Наталья Викторовна опять горько всхлипнула, но, сдержавшись, поспешно закивала:
– Конечно, конечно, Коленька! У меня ж совсем никого теперь и не осталось, только Варя да малыши. Да вы с Юлей…
Тут она, словно испугавшись, что сказала что-то лишнее, поспешно прикрыла рот ладошкой, а потом прошептала:
– Прости, дорогой, забылась… Прости. Как у вас с Юлей-то дела?
– Все так же, – Коля пожал плечами.
– Жаль, – Наталья Викторовна неодобрительно покачала головой. – Ты мне, Коленька, теперь родней родного, потому я и говорю тебе – напрасно вы с Юлей это затеяли! Ведь любите друг друга, а жизнь пролетит – не заметишь. Будешь потом локти кусать…

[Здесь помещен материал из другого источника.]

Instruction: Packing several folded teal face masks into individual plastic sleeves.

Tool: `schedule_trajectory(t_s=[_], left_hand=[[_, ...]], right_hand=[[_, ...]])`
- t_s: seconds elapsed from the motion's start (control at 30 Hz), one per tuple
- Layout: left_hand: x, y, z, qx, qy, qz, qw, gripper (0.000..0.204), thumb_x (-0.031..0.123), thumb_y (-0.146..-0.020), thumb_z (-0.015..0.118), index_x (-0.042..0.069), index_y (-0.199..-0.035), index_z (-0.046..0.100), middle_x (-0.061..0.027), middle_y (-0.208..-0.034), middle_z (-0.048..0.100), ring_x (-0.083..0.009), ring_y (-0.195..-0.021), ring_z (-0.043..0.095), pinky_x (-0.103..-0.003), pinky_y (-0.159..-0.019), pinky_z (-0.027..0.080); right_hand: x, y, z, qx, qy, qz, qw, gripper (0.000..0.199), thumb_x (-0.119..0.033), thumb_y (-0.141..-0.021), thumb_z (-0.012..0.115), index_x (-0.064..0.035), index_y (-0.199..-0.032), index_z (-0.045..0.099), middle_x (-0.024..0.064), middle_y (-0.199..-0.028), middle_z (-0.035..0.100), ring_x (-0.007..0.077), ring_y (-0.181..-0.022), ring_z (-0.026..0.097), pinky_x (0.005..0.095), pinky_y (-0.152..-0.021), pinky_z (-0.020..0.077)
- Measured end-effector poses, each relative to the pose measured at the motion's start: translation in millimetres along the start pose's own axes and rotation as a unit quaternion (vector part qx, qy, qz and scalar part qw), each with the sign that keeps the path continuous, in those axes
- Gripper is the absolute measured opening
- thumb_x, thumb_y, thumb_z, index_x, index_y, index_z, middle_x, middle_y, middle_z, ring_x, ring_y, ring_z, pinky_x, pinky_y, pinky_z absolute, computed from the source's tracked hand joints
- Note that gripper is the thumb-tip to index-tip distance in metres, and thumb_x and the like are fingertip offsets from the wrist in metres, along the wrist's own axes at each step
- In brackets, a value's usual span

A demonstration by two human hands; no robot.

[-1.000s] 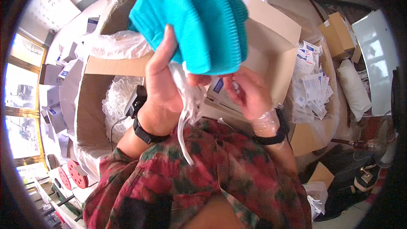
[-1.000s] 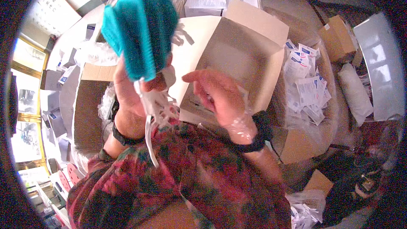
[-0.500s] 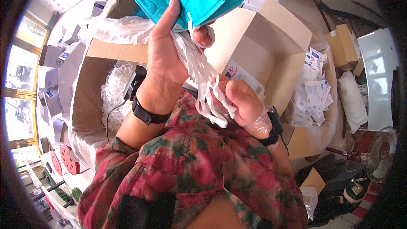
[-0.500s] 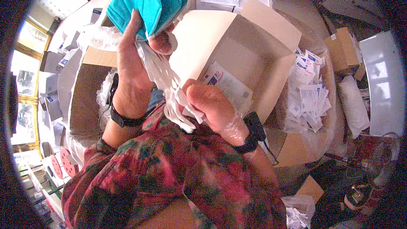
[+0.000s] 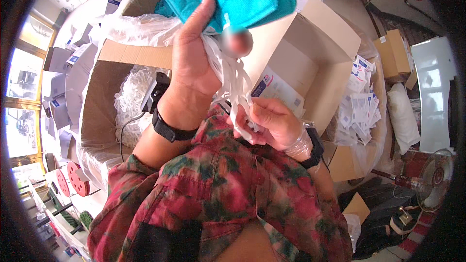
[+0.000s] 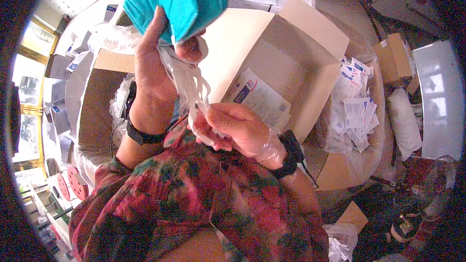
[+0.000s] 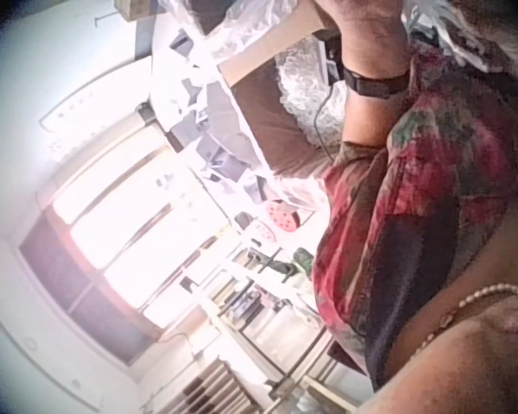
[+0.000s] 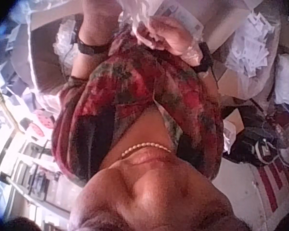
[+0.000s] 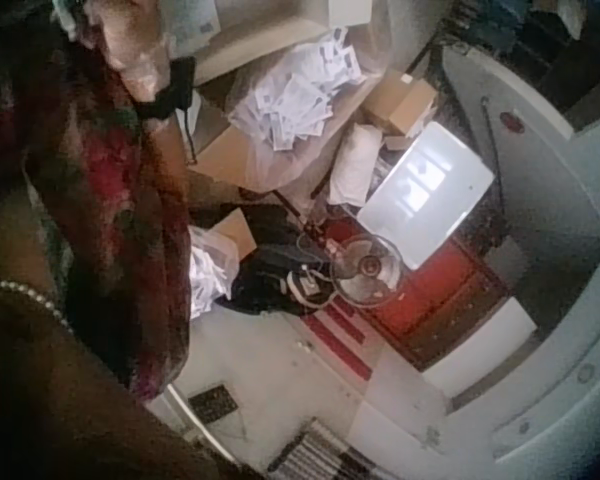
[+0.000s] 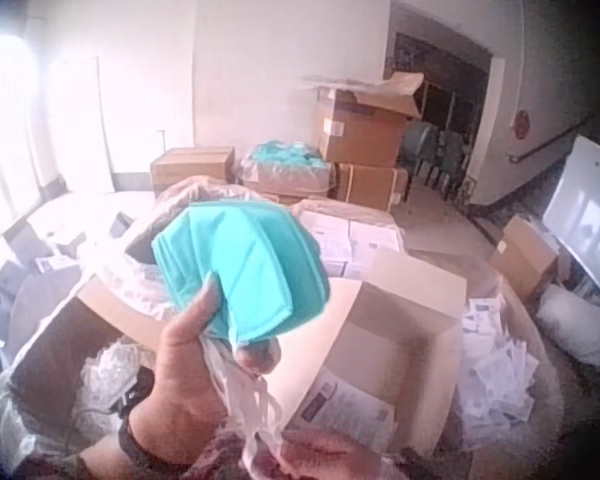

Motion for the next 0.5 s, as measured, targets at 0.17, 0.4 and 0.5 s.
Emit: schedule_trajectory(t_s=[0.17,0.4,0.5], left_hand=[[-7,0,5,0.011,-0.004,-0.001,1.000,0.024,0.029,-0.094,0.054,0.008,-0.104,0.056,-0.0087,-0.077,0.066,-0.0220,-0.050,0.058,-0.031,-0.048,0.046],[8,-1,0,0.025,-0.015,0.005,1.000,0.028,0.031,-0.095,0.052,0.005,-0.102,0.057,-0.0111,-0.076,0.066,-0.0205,-0.049,0.058,-0.030,-0.046,0.045],[25,0,-5,0.008,-0.028,-0.004,1.000,0.038,0.036,-0.097,0.047,-0.001,-0.099,0.058,-0.0175,-0.074,0.065,-0.0152,-0.046,0.056,-0.026,-0.044,0.043]], right_hand=[[8,-8,7,-0.077,-0.025,-0.018,0.997,0.037,-0.037,-0.095,0.053,-0.0004,-0.101,0.057,0.0075,-0.078,0.060,0.0071,-0.056,0.046,0.0192,-0.049,0.0348],[7,-2,9,-0.052,0.053,0.018,0.997,0.029,-0.030,-0.097,0.049,-0.0026,-0.096,0.058,0.0024,-0.071,0.053,0.0056,-0.055,0.043,0.0184,-0.047,0.0312],[3,12,-4,0.008,0.069,0.024,0.997,0.027,-0.030,-0.099,0.048,-0.0075,-0.090,0.059,-0.0053,-0.068,0.052,0.0018,-0.053,0.042,0.0173,-0.046,0.0310]])
Point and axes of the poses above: each hand's wrist, its own y-axis away from the middle knuckle, its own z-axis out of the palm, x = y × z, the point moved 5 cm from there along -y, towards the middle knuckle
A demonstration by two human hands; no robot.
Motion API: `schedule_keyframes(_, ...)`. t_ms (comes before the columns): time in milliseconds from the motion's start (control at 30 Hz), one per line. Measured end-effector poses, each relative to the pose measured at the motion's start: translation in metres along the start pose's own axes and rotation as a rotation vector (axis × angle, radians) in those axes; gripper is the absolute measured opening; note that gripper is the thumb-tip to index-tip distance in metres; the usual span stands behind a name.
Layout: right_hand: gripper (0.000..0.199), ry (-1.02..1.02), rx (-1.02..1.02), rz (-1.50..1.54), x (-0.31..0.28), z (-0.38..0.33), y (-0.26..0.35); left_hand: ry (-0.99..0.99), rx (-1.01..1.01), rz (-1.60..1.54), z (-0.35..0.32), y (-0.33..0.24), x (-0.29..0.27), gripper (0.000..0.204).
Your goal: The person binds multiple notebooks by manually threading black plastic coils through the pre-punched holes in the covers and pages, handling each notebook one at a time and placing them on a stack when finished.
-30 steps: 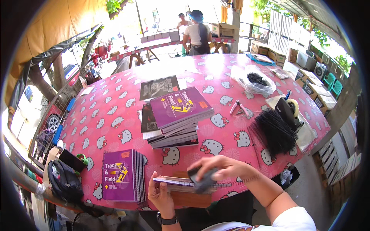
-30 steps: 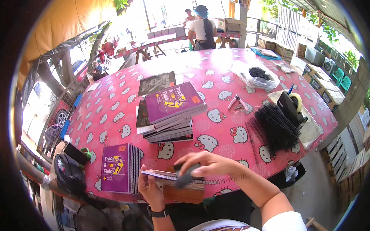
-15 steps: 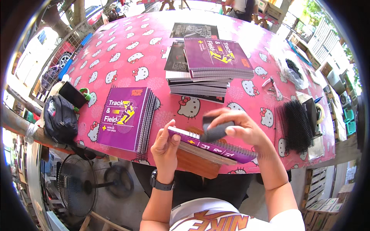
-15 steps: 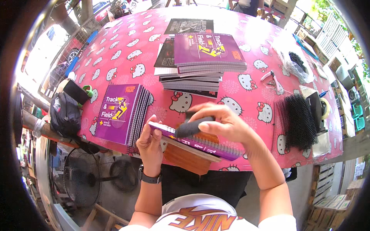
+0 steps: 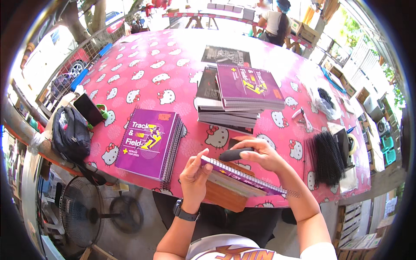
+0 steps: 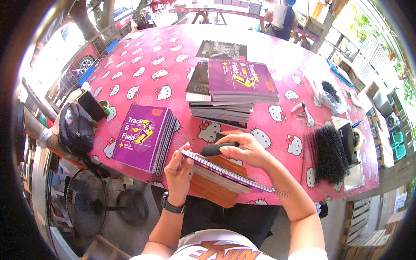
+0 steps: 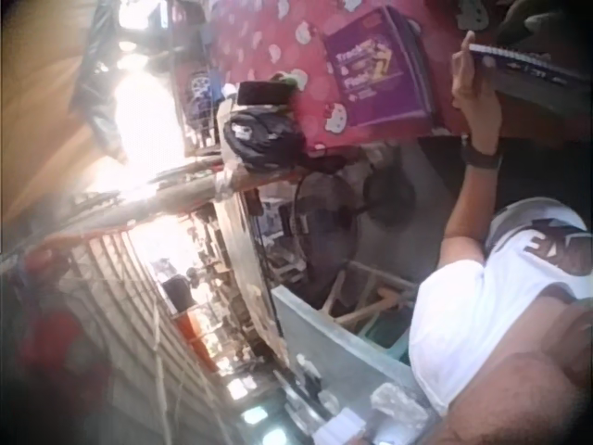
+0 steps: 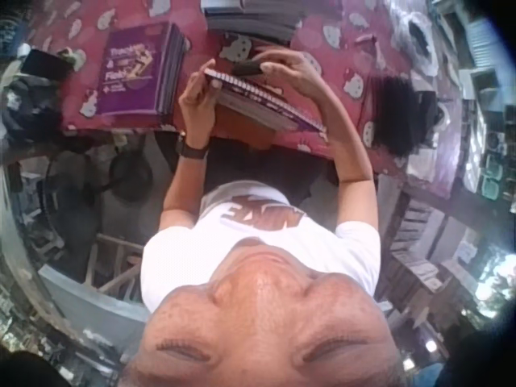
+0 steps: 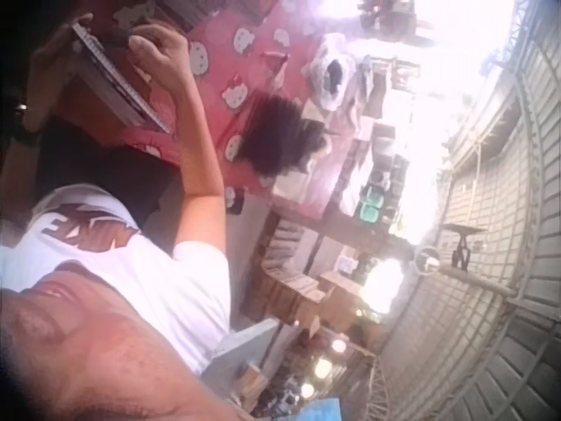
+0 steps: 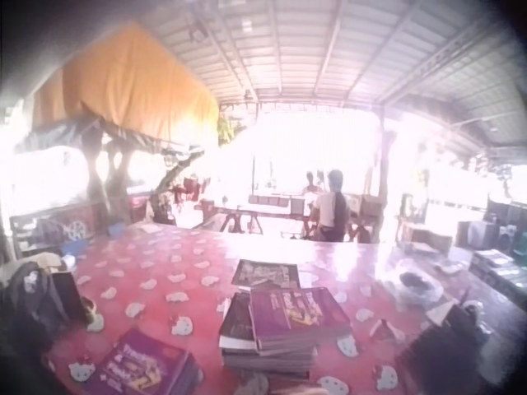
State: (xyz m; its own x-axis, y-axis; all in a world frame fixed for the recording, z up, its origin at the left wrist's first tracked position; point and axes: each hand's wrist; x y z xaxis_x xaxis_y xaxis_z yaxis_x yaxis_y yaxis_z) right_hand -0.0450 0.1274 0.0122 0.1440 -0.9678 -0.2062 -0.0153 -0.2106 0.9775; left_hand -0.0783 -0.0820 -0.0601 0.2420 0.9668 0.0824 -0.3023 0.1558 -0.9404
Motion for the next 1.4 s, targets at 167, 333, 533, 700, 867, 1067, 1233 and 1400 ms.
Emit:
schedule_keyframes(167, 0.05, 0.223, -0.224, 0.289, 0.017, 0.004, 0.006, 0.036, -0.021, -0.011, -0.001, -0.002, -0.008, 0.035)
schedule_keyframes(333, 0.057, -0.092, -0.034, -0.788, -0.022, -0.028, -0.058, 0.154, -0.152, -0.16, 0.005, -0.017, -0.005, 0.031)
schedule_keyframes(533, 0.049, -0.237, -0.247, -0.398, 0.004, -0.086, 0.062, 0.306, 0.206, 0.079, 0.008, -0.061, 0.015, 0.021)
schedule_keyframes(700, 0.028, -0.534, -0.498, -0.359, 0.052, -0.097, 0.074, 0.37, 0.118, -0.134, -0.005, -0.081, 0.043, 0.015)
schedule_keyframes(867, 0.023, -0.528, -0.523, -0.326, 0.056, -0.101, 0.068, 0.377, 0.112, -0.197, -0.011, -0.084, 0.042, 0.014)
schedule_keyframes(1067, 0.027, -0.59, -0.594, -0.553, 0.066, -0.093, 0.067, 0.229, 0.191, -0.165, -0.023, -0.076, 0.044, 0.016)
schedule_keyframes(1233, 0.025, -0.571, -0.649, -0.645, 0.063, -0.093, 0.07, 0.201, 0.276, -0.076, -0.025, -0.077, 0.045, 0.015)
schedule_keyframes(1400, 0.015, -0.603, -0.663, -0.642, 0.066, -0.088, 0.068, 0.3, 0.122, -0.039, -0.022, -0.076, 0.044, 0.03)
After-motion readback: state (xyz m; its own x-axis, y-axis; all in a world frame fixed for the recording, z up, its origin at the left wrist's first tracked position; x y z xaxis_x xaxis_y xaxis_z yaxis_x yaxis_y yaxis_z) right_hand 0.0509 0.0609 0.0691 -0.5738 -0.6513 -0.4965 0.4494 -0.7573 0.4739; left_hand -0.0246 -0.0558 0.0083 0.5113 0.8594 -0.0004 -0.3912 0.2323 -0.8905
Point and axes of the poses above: each hand's wrist, its own z-axis towards the middle knuckle, its own x-axis out of the palm, y = z × x, and after that the axes turned 10 degrees about z, right-handed
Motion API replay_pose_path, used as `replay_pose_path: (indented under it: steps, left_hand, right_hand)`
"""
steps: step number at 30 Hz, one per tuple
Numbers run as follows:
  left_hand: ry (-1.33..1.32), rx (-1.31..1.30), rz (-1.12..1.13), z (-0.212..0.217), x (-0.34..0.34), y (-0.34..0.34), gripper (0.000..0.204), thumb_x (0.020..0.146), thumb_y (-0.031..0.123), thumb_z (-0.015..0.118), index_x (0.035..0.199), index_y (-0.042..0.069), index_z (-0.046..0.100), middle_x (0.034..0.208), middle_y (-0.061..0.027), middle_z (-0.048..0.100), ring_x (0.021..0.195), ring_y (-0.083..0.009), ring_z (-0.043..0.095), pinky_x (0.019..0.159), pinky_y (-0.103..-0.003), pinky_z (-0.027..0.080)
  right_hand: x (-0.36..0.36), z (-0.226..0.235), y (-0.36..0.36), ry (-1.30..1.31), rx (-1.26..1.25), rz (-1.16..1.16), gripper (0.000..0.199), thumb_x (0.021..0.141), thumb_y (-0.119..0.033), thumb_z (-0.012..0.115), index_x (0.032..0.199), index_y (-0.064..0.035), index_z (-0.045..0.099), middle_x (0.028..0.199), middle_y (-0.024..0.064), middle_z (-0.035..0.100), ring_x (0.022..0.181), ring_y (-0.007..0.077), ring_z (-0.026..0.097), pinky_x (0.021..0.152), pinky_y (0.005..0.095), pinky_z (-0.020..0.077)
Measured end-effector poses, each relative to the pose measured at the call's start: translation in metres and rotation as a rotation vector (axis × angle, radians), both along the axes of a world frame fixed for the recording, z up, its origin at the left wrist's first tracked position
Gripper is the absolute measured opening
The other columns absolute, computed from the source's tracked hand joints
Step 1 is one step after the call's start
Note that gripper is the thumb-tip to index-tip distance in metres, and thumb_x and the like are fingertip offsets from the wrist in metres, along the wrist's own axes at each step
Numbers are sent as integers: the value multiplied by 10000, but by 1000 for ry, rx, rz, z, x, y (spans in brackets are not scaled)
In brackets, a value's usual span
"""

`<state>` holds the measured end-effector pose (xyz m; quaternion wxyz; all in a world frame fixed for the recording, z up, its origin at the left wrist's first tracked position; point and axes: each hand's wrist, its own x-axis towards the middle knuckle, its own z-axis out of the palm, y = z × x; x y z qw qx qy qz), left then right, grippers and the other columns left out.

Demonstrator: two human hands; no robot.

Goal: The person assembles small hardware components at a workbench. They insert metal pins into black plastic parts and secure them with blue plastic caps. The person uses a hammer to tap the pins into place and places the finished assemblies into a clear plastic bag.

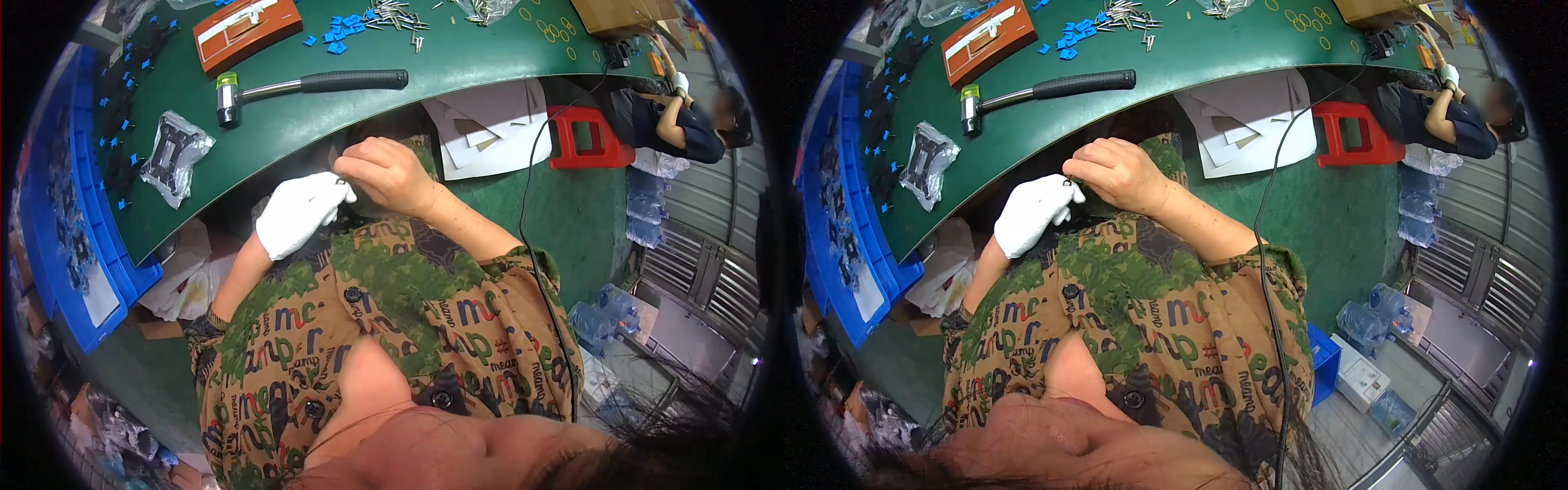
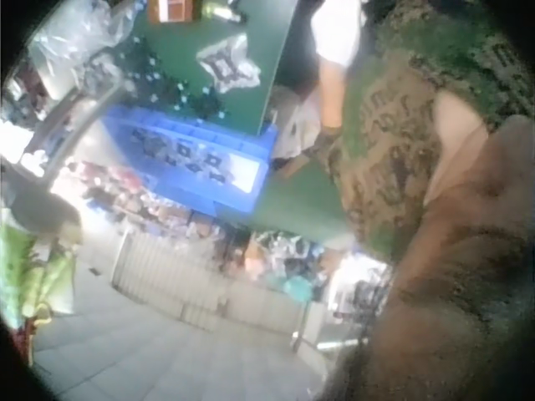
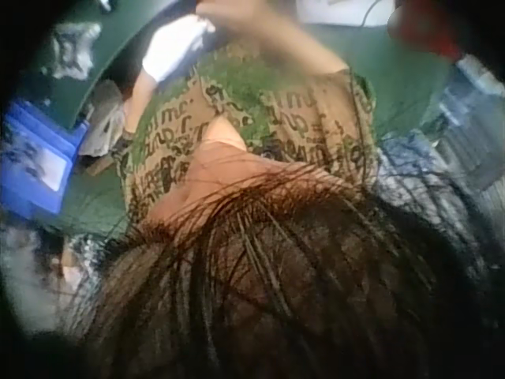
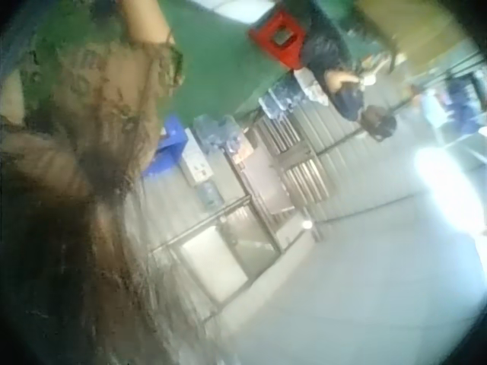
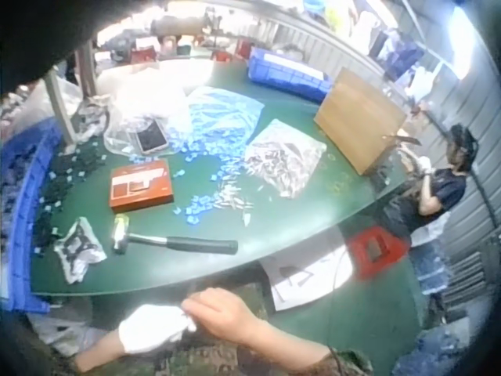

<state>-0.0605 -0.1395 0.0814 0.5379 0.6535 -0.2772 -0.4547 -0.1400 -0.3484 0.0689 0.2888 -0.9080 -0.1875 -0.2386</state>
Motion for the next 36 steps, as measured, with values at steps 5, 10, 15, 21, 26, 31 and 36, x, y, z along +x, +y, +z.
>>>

Она хотела еще что-то добавить, но, заметив, что Коле этот разговор не очень приятен, замолчала. А потом лишь кивнула в сторону Варькиной комнаты:
– А Юлечка здесь. Там, у Вари в комнате сидит. Ты пойди, поздоровайся, поговори, – она заговорщически подтолкнула Колю в спину, – иди, иди, не упрямься!
Коля послушно кивнул, но сначала подошел к маме, чмокнул ее в щеку и тихонечко спросил:
– Ну, как тут?
Александра Львовна тяжело вздохнула, печально подняла на сына чуть опухшие от слез глаза и тоже шепотом ответила:
– Ничего. Все вроде ничего… С утра в церковь ездили, службу поминальную заказали, потом на кладбище поехали. У могилки посидели, цветов там, Коленька, сегодня столько! Все Сашины друзья приезжали, все помнят…
– Конечно. Как же не помнить, – он тоже вздохнул. – А Варька как?
Мама горько всхлипнула, но сдержалась:
– Ничего. Крепится. В церкви не плакала, а вот возле могилки как зарыдала, как упала! Господи! Еле подняли ее. Все звала его, так звала! Бедняжка…
Николай отвернулся, смахнул набежавшую слезу и опять обернулся к маме:
– А сейчас?
– Вроде бы успокоилась. Я ей капелек накапала, тех, что доктор после аварии выписывал, она полежала немного. Там Юля с ней, и Лиля приехала, и Катюша тоже… Молодцы, девчонки, не оставляют ее одну.
– Так, понятно, – Коля глубоко выдохнул, – ну, пойду и я с Варькой поздороваюсь.
– Иди, милый, иди, – Александра Львовна поправила волосы и, сделав было шаг в сторону, обернулась опять к Николаю: – Ася с Сенькой у Юли дома, с ее мамой, мы подумали, что так лучше будет, ведь здесь столько народу сегодня, суматоха, зачем им все это видеть и слышать.
– Ну и правильно, – согласно кивнул сын и направился к Варькиной комнате.